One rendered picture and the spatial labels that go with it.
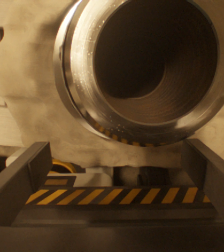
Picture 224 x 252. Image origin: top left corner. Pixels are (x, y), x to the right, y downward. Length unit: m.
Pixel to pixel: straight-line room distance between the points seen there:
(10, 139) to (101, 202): 0.27
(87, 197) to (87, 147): 0.12
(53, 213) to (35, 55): 0.25
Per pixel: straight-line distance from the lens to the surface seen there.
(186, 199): 0.27
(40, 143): 0.17
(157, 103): 0.17
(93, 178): 0.34
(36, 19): 0.35
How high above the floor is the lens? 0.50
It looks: 73 degrees down
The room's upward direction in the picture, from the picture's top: 177 degrees counter-clockwise
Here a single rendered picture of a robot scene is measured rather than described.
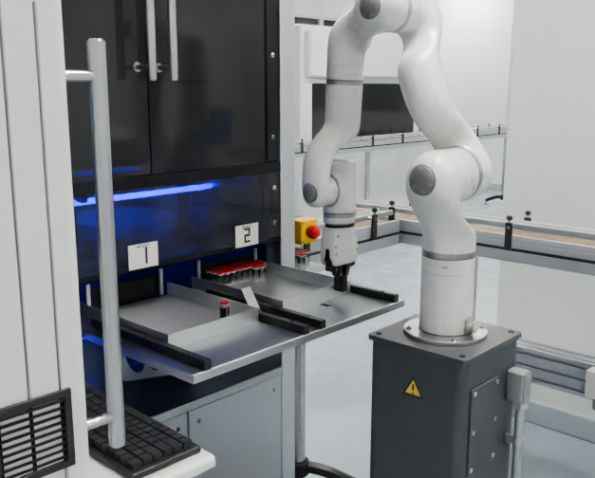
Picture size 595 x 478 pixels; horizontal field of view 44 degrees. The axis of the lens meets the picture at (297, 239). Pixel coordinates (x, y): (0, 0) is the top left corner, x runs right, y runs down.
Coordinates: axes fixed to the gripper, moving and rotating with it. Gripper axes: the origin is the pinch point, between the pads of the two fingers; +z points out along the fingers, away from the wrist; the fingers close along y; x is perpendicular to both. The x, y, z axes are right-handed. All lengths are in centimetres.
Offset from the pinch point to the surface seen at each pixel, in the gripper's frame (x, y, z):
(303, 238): -26.7, -15.2, -6.6
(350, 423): -70, -89, 90
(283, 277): -25.5, -5.1, 3.1
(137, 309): -30, 42, 3
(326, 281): -9.5, -5.5, 1.9
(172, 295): -33.5, 28.3, 2.7
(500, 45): -376, -796, -118
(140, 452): 22, 78, 10
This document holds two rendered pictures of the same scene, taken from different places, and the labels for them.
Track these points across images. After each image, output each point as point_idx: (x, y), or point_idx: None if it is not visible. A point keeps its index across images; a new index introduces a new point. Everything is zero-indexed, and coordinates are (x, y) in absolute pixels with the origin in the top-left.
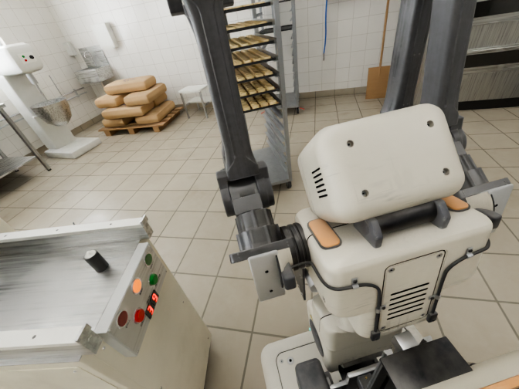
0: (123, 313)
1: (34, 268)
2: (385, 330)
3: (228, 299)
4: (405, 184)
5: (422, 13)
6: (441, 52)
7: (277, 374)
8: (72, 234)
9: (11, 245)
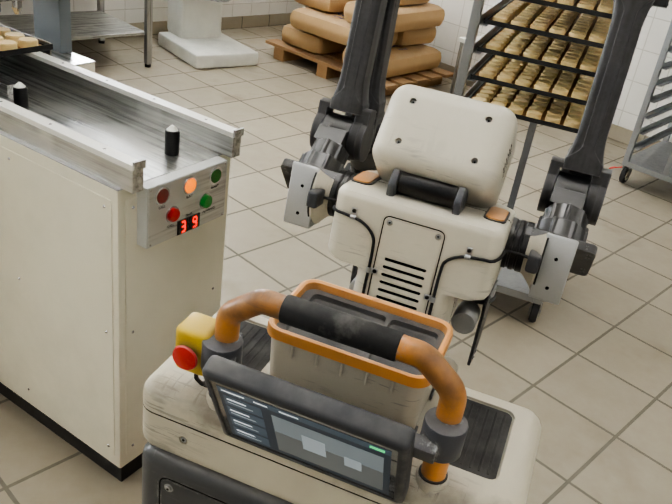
0: (166, 193)
1: (112, 123)
2: None
3: None
4: (433, 151)
5: None
6: (592, 84)
7: None
8: (165, 110)
9: (104, 93)
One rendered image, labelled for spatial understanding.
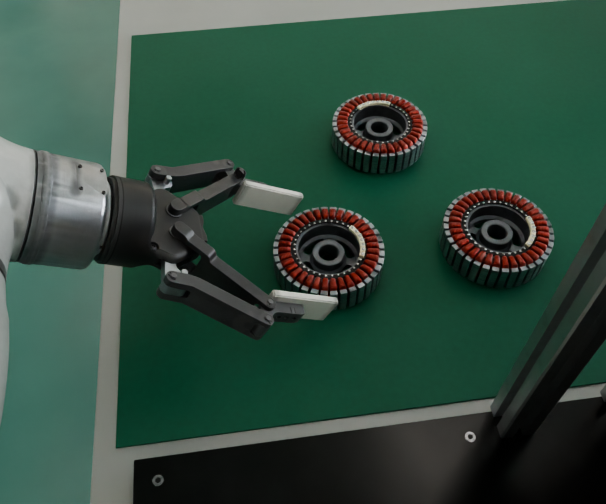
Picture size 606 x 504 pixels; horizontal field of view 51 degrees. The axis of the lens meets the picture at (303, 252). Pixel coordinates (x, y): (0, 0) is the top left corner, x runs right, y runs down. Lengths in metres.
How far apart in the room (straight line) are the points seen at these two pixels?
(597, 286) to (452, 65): 0.59
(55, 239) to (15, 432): 1.03
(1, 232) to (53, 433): 1.03
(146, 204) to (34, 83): 1.75
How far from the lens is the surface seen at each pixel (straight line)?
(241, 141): 0.80
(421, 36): 0.98
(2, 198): 0.49
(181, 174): 0.62
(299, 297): 0.57
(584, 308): 0.41
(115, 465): 0.59
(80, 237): 0.51
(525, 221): 0.70
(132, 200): 0.53
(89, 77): 2.23
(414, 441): 0.56
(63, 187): 0.51
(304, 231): 0.66
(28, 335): 1.62
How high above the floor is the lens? 1.29
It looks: 53 degrees down
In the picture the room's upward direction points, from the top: straight up
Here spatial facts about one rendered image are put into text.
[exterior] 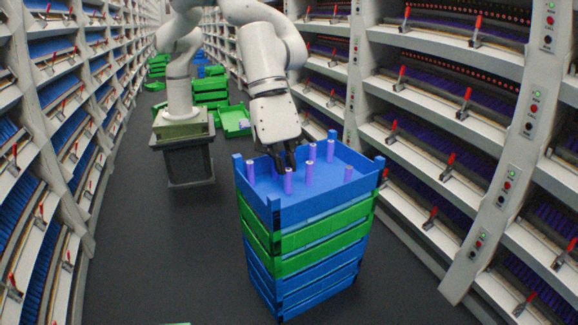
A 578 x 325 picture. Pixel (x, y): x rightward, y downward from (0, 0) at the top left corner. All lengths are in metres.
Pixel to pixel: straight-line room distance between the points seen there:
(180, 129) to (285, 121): 0.76
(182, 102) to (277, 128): 0.80
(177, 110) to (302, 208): 0.92
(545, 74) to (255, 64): 0.63
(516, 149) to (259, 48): 0.63
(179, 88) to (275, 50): 0.77
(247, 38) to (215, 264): 0.76
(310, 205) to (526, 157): 0.52
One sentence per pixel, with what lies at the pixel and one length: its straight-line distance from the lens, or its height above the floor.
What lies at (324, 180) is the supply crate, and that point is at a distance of 0.68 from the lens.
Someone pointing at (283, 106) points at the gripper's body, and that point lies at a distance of 0.58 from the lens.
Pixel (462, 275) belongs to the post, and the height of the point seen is 0.13.
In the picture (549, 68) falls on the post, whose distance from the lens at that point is 0.68.
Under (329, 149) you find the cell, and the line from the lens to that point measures 0.74.
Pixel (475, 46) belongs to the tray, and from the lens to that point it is 0.77.
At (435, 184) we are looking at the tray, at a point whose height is 0.34.
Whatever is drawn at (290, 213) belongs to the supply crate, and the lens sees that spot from 0.53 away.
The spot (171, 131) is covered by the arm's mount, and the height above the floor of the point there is 0.32.
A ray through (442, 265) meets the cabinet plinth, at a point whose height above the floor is 0.05.
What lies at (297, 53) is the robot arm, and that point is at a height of 0.70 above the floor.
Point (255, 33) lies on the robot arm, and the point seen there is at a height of 0.75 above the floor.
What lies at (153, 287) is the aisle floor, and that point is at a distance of 1.03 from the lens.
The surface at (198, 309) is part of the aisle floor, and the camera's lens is 0.93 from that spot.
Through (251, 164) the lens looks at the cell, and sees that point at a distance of 0.63.
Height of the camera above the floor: 0.78
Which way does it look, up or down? 30 degrees down
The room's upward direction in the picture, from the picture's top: straight up
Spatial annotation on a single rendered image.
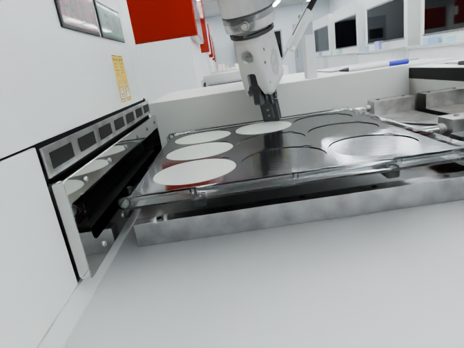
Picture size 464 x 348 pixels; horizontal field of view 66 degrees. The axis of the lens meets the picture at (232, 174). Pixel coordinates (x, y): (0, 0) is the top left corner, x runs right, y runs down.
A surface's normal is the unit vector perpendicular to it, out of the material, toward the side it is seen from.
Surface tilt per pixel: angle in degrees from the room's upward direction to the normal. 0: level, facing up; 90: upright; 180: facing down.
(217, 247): 0
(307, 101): 90
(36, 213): 90
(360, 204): 90
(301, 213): 90
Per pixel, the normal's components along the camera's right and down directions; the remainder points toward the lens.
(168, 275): -0.15, -0.95
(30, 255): 0.99, -0.14
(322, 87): 0.03, 0.29
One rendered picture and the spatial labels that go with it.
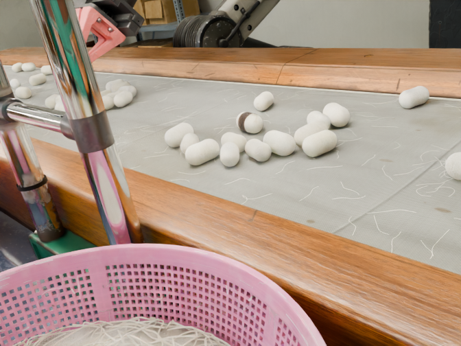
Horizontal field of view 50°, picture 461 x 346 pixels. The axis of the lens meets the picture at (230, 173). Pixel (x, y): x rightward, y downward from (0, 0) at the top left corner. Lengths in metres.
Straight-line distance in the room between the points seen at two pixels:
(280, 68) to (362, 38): 2.20
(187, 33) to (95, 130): 0.90
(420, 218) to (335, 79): 0.33
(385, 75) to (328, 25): 2.39
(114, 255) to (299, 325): 0.14
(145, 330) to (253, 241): 0.08
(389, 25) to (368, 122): 2.30
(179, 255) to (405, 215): 0.16
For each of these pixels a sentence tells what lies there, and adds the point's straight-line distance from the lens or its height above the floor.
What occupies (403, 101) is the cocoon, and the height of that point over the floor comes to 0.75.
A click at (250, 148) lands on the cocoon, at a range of 0.46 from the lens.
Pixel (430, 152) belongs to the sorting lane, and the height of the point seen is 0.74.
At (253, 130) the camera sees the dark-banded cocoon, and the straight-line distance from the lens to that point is 0.53.
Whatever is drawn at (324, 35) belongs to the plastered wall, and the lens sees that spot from 3.03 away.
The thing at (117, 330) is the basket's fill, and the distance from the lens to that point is 0.31.
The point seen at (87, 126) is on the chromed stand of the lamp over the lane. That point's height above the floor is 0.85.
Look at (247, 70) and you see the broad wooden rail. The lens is 0.76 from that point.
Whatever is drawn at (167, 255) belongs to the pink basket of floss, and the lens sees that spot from 0.30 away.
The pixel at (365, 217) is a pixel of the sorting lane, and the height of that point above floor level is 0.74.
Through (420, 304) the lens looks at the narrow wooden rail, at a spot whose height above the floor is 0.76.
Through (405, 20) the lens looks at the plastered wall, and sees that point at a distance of 2.77.
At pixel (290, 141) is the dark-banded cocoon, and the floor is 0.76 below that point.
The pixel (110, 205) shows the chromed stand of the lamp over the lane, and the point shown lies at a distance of 0.32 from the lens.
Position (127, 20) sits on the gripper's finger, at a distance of 0.72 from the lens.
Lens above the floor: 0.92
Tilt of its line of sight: 24 degrees down
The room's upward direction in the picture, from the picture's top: 11 degrees counter-clockwise
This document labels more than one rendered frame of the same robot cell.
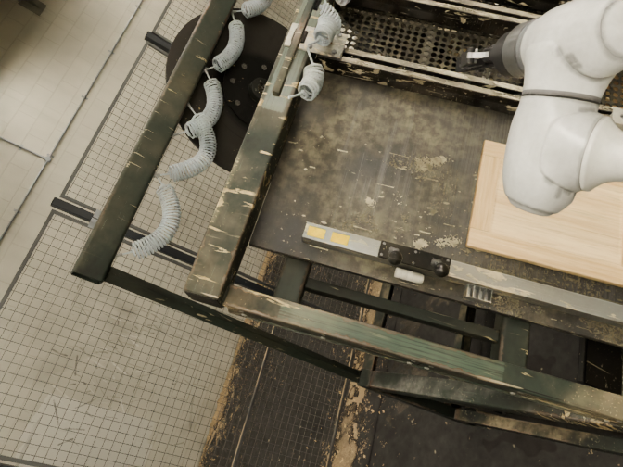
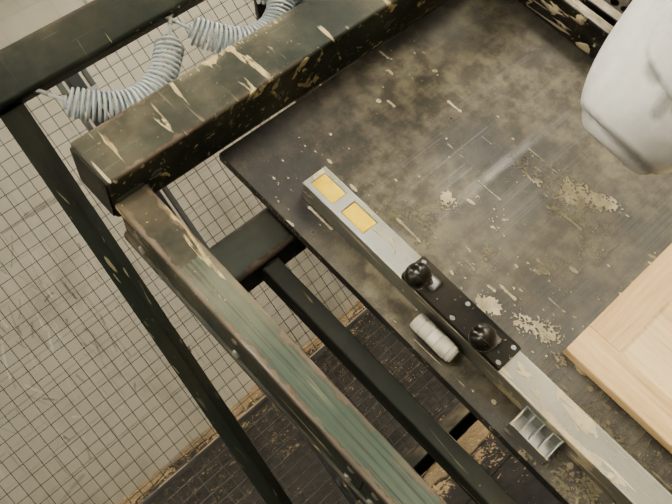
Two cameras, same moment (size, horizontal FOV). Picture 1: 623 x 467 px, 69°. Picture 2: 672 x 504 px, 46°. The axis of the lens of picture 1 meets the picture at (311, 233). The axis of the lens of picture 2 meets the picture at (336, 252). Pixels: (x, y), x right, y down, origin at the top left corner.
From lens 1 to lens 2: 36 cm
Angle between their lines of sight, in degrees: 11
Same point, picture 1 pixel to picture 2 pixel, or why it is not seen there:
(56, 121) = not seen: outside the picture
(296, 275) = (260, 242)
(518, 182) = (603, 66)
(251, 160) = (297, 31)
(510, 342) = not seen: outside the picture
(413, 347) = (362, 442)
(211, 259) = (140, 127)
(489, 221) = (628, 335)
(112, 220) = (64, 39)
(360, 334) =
== == ==
▶ _Aim of the exercise_: Please give back exactly the lines of the listing above that run from the one containing "(187, 33) to (95, 130): 0.90" through the one containing "The thing at", and only those.

▶ _Your response_:
(187, 33) to (95, 130): 0.90
(420, 218) to (335, 79): 0.33
(385, 75) to (328, 25): 2.39
(114, 255) to (299, 325): 0.14
(145, 330) to (253, 241): 0.08
(389, 25) to (368, 122): 2.30
(179, 255) to (405, 215): 0.16
For each of these pixels a sentence tells what lies there, and adds the point's straight-line distance from the lens or its height above the floor.
What occupies (403, 101) is the cocoon, and the height of that point over the floor comes to 0.75.
A click at (250, 148) lands on the cocoon, at a range of 0.46 from the lens.
Pixel (430, 152) belongs to the sorting lane, and the height of the point seen is 0.74.
At (253, 130) the camera sees the dark-banded cocoon, and the straight-line distance from the lens to that point is 0.53.
Whatever is drawn at (324, 35) belongs to the plastered wall, and the lens sees that spot from 3.03 away.
The thing at (117, 330) is the basket's fill, and the distance from the lens to that point is 0.31.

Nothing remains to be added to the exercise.